> **Given material**:
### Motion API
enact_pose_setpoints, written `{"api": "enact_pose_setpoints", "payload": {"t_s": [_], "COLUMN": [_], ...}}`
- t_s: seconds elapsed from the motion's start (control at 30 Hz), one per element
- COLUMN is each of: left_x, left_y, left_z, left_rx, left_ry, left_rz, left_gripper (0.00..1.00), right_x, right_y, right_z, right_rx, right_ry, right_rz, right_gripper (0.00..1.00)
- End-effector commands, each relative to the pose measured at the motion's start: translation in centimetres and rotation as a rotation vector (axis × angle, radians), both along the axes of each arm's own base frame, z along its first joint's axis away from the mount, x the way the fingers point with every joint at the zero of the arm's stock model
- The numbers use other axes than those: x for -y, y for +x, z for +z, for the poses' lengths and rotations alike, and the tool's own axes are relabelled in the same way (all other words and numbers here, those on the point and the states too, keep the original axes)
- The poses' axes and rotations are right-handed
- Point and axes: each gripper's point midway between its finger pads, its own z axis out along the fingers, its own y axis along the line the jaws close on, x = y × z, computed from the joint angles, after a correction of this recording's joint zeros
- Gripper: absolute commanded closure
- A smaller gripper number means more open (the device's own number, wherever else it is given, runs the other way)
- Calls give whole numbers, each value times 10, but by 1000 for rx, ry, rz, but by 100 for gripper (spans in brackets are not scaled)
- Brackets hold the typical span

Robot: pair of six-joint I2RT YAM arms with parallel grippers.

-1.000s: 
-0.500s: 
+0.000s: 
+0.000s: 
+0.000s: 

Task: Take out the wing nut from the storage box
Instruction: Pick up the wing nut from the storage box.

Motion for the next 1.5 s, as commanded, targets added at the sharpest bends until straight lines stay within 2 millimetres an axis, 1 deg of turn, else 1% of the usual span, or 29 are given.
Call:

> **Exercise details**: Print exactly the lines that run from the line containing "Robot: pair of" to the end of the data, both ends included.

> **Result for this task**:
Robot: pair of six-joint I2RT YAM arms with parallel grippers.

-1.000s: 
-0.500s: 
+0.000s: 
+0.000s: 
+0.000s: 

Task: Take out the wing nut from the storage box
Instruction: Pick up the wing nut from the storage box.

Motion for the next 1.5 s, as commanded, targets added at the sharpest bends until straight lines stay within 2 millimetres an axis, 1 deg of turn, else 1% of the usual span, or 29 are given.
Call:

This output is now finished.